Torne-se perito

RTP propõe reflexão sobre emissão de imagens de fogos

O director de informação da RTP diz que só a concertação entre as três estações possibilitará fazer alguma coisa

A RTP vai propor às direcções de informação da SIC e da TVI uma reunião para abordarem a questão da exibição de imagens de incêndios nos noticiários, anteontem criticada na Assembleia da República pelo deputado Francisco Louçã, líder do Bloco de Esquerda. A iniciativa da RTP foi revelada ao PÚBLICO pelo seu director de Informação, Luís Marinho, que adiantou que a discussão deste assunto no Parlamento coincidiu com a intenção de se fazer uma reflexão na RTP. "Não temos uma decisão tomada. Mas temos de reflectir e ver o que fazer", esclareceu.
Luís Marinho lembrou as responsabilidades da RTP como operador de serviço público, mas considera que para se fazer alguma coisa terá de ser "concertada entre as três" estações de televisão, e por isso está "disposto a promover uma reflexão" sobre as imagens de incêndios com as outras televisões.
Esta posição é uma reacção à sugestão, por Francisco Louçã, de que as televisões façam um acordo de modo a não passar imagens de fogos (ver PÚBLICO de ontem). O deputado disse que nos Estados Unidos e em vários países europeus as televisões não mostram chamas, mas noticiam o que se passa e falam com todos os intervenientes. Essa política editorial é decorre do facto de as imagens de chamas serem consideradas um incentivo aos pirómanos.
Em resposta a Louçã, António Costa, ministro da Administração Interna e primeiro-ministro em exercício durante as férias de José Sócrates, considerou que seria "errado os agentes políticos pronunciarem-se" sobre este assunto. Disse no entanto que as televisões nacionais "cobrem os incêndios de forma distinta das suas congéneres de outros países". "Há um acordo estabelecido em Espanha segundo o qual não há exibição de chamas. Muito menos existe um pivot de telejornal com chamas em fundo", acrescentou. Deputados do PS e do CDS manifestaram-se também contra a divulgação de imagens das chamas.
Esta não é a primeira vez que a questão é levantada. O subdirector de informação da SIC, José Gomes Ferreira, contou num artigo de opinião na SIC On-line, datado de dia 4, que há cerca de ano e meio o ministro da Agricultura de então [Sevinate Pinto] "quis fazer um acordo com as direcções das três televisões generalistas em Portugal, no sentido de ser evitada a transmissão de muitas imagens de incêndios durante o Verão". O argumento invocado era justamente o de que os incendiários se sentiriam motivados pelo visionamento de fogo nos ecrãs. "Participei nessa reunião. Claro que o acordo não foi aceite", conta ainda José Gomes Ferreira.

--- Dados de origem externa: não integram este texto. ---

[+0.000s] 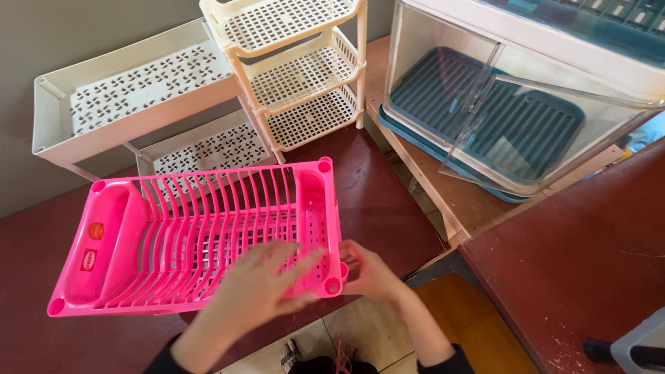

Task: The person disassembles a pink plastic storage rack by removing its corner posts and separating the trays. They then begin disassembling a white plastic storage rack by removing its corner posts.

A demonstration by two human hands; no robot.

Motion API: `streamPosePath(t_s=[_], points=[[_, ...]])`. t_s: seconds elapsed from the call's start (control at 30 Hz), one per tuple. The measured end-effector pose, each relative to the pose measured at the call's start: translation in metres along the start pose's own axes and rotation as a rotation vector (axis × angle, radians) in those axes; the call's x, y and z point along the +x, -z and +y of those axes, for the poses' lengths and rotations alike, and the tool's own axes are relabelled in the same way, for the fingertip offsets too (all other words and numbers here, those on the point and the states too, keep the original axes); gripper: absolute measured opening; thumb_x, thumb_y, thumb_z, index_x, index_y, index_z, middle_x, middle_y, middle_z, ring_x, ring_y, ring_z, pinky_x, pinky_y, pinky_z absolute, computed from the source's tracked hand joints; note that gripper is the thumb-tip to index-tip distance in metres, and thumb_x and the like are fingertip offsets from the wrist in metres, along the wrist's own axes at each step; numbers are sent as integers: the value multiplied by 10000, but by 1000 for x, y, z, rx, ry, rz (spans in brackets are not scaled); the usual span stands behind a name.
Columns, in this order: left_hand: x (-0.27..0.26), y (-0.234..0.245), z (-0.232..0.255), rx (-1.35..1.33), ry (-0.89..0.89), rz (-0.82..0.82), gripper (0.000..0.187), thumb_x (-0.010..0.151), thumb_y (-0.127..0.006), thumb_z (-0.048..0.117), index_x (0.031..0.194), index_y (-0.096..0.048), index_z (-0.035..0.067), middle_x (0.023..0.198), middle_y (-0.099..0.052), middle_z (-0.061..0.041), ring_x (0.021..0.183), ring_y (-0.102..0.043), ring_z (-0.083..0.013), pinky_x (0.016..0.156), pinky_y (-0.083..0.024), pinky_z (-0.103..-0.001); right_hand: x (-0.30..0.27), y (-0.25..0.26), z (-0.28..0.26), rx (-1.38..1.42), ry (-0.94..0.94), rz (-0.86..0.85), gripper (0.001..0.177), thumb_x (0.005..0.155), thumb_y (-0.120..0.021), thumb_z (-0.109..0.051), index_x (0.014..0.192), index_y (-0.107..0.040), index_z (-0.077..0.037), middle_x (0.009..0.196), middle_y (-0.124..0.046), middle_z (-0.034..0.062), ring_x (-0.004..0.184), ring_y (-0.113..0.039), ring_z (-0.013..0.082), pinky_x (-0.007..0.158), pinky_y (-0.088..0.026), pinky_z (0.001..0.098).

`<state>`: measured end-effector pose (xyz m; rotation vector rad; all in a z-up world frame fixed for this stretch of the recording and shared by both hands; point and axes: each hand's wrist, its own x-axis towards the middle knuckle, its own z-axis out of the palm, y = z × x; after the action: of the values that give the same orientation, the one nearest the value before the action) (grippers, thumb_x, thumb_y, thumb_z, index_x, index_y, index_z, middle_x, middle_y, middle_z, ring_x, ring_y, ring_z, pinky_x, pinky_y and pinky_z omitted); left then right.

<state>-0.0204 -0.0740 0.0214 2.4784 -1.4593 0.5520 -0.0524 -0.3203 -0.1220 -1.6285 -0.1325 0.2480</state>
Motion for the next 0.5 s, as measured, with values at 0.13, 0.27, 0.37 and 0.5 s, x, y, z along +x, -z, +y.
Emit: streamPosePath(t_s=[0.13,0.27,0.37,0.5], points=[[-44,22,-69,257,216,-50,616,797,-698,401,1374,-587,219,1252,-632,-75,1152,-622,-305,973,-498,-505,-6,23,-17,-23,-65,-25,659,674,-676,-2,1319,-583,-101,1165,-688,64,1116,-639,151,968,-527,340],[-143,61,-132,311,714,297,357,1022,-663,208,1344,-630,55,1308,-612,-117,1244,-569,-324,1108,-460,-468,1,13,-51,-117,96,514,347,938,-636,-134,1279,-621,-68,1217,-748,86,1137,-708,172,997,-548,339],[-222,51,-167,141,1036,885,392,1076,-520,303,1334,-580,14,1306,-604,-115,1243,-581,-290,1105,-482,-441,0,-9,-82,-293,197,622,470,950,-684,-263,1353,-574,-48,1240,-724,134,1176,-682,198,1031,-494,343],[-294,-24,-195,-720,1307,1199,535,1148,-329,429,1322,-514,-42,1305,-593,-113,1242,-597,-245,1101,-512,-406,21,-27,-104,-217,-155,397,633,883,-757,-399,1351,-545,-29,1194,-720,142,1126,-694,198,980,-506,342]])
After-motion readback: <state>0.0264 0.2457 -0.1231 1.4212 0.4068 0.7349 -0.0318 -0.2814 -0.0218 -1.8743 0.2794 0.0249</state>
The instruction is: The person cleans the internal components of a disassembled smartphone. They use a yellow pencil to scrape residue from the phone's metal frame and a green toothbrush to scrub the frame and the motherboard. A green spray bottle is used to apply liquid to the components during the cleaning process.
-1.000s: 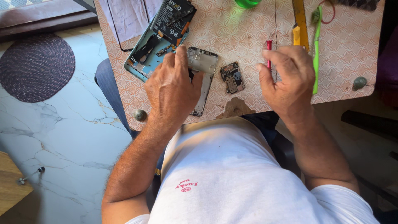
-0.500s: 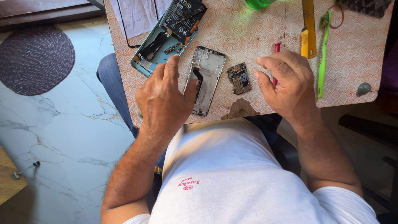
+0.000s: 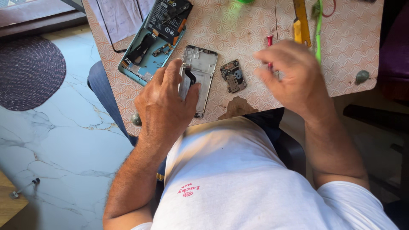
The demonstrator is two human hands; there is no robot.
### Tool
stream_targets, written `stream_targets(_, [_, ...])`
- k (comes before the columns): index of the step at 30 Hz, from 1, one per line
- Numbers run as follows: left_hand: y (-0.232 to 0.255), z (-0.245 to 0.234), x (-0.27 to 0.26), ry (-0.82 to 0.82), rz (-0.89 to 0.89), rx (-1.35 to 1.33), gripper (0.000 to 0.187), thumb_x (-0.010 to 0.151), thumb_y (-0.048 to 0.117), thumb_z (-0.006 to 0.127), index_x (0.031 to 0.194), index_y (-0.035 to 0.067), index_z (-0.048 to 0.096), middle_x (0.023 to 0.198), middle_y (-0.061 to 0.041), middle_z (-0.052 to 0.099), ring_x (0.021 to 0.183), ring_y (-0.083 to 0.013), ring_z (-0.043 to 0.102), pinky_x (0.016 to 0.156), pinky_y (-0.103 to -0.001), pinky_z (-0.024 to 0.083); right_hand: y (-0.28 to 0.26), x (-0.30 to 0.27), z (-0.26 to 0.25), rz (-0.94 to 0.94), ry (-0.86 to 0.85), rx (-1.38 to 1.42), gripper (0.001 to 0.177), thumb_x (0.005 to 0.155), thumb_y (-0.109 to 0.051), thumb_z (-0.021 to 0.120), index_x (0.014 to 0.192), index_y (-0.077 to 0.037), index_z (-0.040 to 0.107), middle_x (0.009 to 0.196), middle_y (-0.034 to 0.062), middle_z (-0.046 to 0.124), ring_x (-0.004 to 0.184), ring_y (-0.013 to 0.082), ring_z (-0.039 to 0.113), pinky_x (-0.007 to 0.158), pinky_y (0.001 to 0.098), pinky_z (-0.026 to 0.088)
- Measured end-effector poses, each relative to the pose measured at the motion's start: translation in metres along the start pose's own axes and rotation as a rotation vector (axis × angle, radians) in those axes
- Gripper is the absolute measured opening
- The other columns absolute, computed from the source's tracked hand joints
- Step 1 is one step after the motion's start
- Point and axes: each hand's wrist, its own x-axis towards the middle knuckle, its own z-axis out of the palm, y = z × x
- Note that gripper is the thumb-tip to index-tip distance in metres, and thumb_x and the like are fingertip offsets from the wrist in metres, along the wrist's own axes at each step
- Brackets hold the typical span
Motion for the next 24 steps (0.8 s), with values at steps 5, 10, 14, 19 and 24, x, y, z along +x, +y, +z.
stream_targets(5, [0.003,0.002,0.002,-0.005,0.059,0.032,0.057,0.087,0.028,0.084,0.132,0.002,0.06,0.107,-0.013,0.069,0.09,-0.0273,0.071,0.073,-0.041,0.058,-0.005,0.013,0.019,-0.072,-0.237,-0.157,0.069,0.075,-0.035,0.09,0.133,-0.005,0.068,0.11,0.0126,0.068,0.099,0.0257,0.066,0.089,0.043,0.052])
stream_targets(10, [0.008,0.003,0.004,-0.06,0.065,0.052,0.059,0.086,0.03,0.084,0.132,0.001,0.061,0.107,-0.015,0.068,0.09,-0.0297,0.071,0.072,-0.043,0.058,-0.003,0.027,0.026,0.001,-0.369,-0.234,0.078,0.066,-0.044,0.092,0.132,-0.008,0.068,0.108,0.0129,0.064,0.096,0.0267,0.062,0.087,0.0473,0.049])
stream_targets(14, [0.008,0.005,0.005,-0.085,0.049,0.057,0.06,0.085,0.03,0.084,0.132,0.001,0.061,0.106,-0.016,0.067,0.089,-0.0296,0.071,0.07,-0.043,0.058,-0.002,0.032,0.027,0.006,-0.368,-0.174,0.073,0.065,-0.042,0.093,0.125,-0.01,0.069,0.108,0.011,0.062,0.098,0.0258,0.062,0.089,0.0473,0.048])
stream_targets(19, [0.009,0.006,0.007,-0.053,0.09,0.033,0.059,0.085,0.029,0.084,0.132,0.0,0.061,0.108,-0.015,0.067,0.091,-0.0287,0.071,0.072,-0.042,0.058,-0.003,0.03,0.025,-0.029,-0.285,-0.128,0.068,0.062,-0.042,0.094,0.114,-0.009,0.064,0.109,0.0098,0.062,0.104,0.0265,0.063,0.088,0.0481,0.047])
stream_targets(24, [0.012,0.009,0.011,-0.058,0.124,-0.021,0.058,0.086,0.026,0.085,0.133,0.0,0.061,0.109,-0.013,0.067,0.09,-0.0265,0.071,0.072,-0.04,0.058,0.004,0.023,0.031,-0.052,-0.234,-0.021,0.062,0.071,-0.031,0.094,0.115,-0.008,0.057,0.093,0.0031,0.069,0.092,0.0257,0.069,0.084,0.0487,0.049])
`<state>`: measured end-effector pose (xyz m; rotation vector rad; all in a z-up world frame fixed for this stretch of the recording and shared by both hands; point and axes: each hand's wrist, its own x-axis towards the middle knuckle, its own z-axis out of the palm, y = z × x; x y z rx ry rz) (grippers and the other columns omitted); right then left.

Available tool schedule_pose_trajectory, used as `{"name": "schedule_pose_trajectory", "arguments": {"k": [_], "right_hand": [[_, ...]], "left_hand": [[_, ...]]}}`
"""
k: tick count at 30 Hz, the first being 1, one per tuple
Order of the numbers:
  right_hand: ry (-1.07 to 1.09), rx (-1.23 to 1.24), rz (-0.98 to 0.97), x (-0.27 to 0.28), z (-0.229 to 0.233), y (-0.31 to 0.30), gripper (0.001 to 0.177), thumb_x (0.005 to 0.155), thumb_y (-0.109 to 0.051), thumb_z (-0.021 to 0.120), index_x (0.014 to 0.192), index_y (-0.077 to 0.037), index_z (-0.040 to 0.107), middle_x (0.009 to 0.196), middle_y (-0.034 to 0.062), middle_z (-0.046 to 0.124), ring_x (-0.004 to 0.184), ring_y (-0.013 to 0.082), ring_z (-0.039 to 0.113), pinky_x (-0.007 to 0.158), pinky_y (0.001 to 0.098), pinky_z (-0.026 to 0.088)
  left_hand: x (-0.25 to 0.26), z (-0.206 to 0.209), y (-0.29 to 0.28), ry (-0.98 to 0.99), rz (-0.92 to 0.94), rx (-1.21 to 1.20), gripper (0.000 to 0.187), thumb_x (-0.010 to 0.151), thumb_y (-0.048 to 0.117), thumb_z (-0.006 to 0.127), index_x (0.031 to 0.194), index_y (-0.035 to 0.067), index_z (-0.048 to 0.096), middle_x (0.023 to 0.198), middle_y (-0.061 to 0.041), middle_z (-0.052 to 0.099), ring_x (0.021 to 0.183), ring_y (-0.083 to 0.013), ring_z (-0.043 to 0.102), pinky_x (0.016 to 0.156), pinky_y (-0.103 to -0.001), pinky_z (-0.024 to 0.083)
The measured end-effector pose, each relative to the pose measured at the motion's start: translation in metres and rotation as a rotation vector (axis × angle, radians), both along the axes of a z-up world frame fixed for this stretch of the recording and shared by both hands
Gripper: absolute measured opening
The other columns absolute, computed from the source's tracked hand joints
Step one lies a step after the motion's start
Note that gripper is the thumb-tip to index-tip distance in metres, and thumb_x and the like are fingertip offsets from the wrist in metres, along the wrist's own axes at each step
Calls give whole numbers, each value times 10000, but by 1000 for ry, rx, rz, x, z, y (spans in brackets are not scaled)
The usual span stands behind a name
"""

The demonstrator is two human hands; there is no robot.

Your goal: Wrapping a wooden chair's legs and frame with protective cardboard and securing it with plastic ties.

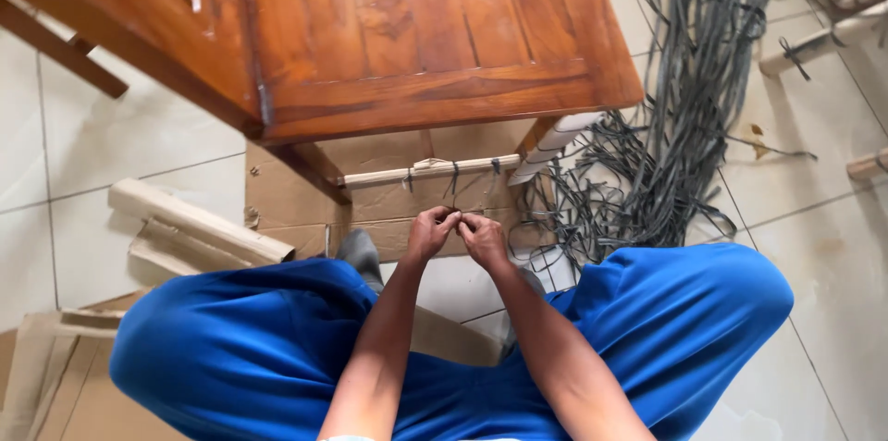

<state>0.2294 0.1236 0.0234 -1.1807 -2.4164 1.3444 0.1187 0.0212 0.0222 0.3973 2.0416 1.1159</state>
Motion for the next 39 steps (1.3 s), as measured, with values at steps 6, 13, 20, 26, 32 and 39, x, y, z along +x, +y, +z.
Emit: {"name": "schedule_pose_trajectory", "arguments": {"k": [6, 13, 20, 26, 32, 39], "right_hand": [[92, -297, 15, -25, -12, -22, 147, 932, -254, 680, 965, -172, 797, 677, 47, 753, 550, 131, 699, 556, 270, 547], [51, -670, -19, -57, 10, -50, 166, 876, -219, 694, 915, -66, 744, 649, 59, 696, 480, 48, 429, 429, 180, 307], [-170, -692, -98, -73, -37, -67, 163, 764, -194, 695, 762, -32, 710, 481, 71, 501, 353, 91, 313, 312, 220, 247], [-13, -888, -234, -116, 13, -79, 366, 944, -222, 641, 1251, -22, 634, 748, 57, 631, 531, 71, 417, 414, 172, 287], [123, -1150, -352, -153, 3, -74, 92, 883, -100, 628, 972, -95, 605, 750, -41, 570, 520, 11, 487, 422, 130, 286], [126, -1331, -407, -165, 4, -68, 94, 839, -24, 580, 838, -117, 567, 754, -49, 491, 563, 29, 496, 462, 140, 282]], "left_hand": [[-27, -61, -31, -25, 230, 12, 311, 797, 436, 782, 1003, 204, 811, 927, -67, 778, 965, -265, 729, 860, -432, 555], [-51, 18, -55, 527, 541, 213, 147, 879, 251, 751, 916, 108, 746, 809, -161, 707, 819, -361, 714, 729, -459, 576], [-93, 45, -68, 1024, 86, 47, 324, 895, 62, 639, 1204, 160, 628, 1166, -67, 648, 1136, -275, 630, 1039, -445, 475], [-112, 21, -68, 935, -17, -82, 428, 950, 27, 497, 1367, 123, 510, 1254, -112, 612, 1255, -294, 601, 1173, -494, 398], [-134, -4, -50, 786, 6, -171, 260, 974, 60, 477, 1231, 97, 473, 1015, -173, 663, 1024, -384, 696, 1096, -495, 444], [-150, -65, -27, 736, 91, -387, 369, 937, 239, 577, 1258, 62, 533, 1195, -173, 639, 1055, -429, 695, 1166, -538, 335]]}}
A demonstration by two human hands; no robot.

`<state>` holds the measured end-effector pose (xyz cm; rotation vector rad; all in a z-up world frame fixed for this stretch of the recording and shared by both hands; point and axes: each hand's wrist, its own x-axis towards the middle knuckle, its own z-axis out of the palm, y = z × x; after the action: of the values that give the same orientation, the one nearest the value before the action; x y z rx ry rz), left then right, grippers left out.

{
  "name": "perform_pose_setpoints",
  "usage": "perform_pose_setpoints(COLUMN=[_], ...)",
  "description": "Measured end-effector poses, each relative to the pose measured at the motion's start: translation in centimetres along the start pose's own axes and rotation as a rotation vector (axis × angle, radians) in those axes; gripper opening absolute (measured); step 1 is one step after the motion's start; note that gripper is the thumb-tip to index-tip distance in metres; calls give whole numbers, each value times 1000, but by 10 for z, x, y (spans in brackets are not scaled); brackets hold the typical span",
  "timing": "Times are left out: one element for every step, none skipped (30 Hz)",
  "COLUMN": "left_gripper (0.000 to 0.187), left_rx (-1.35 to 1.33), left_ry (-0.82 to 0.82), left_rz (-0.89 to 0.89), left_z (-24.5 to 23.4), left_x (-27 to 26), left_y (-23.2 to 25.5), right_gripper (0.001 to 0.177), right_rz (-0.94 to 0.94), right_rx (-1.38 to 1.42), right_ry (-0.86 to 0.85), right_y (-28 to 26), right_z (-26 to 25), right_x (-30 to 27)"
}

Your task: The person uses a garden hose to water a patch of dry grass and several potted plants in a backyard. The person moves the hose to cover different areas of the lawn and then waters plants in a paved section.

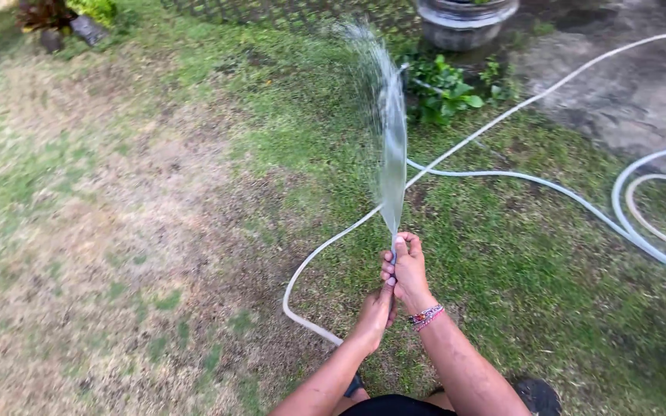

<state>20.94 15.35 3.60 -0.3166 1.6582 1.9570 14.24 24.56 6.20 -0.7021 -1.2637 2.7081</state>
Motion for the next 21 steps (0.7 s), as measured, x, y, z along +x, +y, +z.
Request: perform_pose_setpoints(left_gripper=[49,51,52,52,51,49,49,49,50,50,49,49,49,48,47,47,50,53,53,51,50], left_rx=[15,31,50,69,48,28,39,65,86,92,70,48,50,34,16,15,18,20,17,27,36], left_ry=[-15,-34,-55,-72,-71,-70,-88,-84,-77,-93,-118,-142,-149,-145,-141,-147,-154,-160,-160,-163,-163], left_rz=[-1,8,12,6,-20,-46,-52,-30,-4,-4,-1,2,0,-6,-10,-11,5,20,20,-5,-30], left_z=[9,18,28,39,48,58,69,80,89,98,107,117,126,136,147,156,164,171,179,186,193], left_x=[-4,-8,-11,-6,-3,0,0,0,1,3,5,7,2,-3,-8,-6,-6,-6,-5,-5,-4], left_y=[4,9,12,11,7,4,2,1,1,-4,-10,-16,-13,-10,-5,-9,-13,-18,-20,-23,-25], right_gripper=[7,7,6,6,6,6,6,7,8,8,6,5,5,4,4,4,4,4,4,4,4], right_rz=[-13,-27,-40,-52,-52,-50,-62,-73,-84,-96,-99,-101,-105,-96,-88,-92,-92,-92,-91,-98,-104], right_rx=[13,43,76,91,79,68,76,82,84,87,81,75,76,70,62,60,58,55,52,61,71], right_ry=[12,11,15,31,64,97,114,96,72,83,50,18,24,12,-2,2,-18,-37,-37,-43,-50], right_y=[-7,-15,-24,-35,-45,-55,-62,-69,-76,-85,-94,-103,-111,-118,-127,-133,-137,-141,-146,-151,-155], right_z=[-7,-14,-23,-27,-32,-37,-47,-57,-64,-71,-78,-85,-90,-95,-99,-107,-115,-122,-129,-135,-141], right_x=[-2,-3,-4,-6,-10,-14,-14,-13,-11,-15,-19,-22,-25,-28,-30,-30,-30,-31,-32,-33,-33])
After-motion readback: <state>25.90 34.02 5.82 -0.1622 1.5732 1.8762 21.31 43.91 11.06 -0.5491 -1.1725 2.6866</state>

Especialistas defendem contenção
"Acho bem que haja um acordo entre os canais de TV para não se excederem certos limites em relação à exibição de imagens de fogo", disse ao PÚBLICO José Rebelo, professor de Sociologia dos Media no ISCTE (Instituto Superior de Ciências do Trabalho e da Empresa). No entanto, discorda de que as imagens de fogo sejam totalmente banidas dos noticiários. "As chamas existem e é preciso mostrá-las. Não mostrar nada também acaba por ser manipulador", considera.
José Rebelo manifesta-se favorável a um acordo entre as televisões para limitarem a emissão de imagens de incêndio ao estritamente informativo e diz que os limites a que se refere "não são determináveis cientificamente, antes resultam do bom senso". E adianta que os responsáveis sabem fazer essa distinção. "O que está em causa é se se pretende dar informação ou criar efeitos de espectáculo que encenam uma realidade sobre a realidade. Em TV, o espectáculo acaba por ser interessante em termos de audiências."
Outro investigador, José Luís Garcia (sociólogo que trabalha nas áreas dos media e do ambiente no Instituto de Ciências Sociais da Universidade de Lisboa), realça que as imagens de fogo "são ancestralmente poderosas" e que "o efeito mimético dos media e dos comportamentos sociais é algo estabelecido". Por isso, "deveria haver uma contenção das televisões na exibição das imagens e uma discussão enquadrada e contextualizada com especialistas".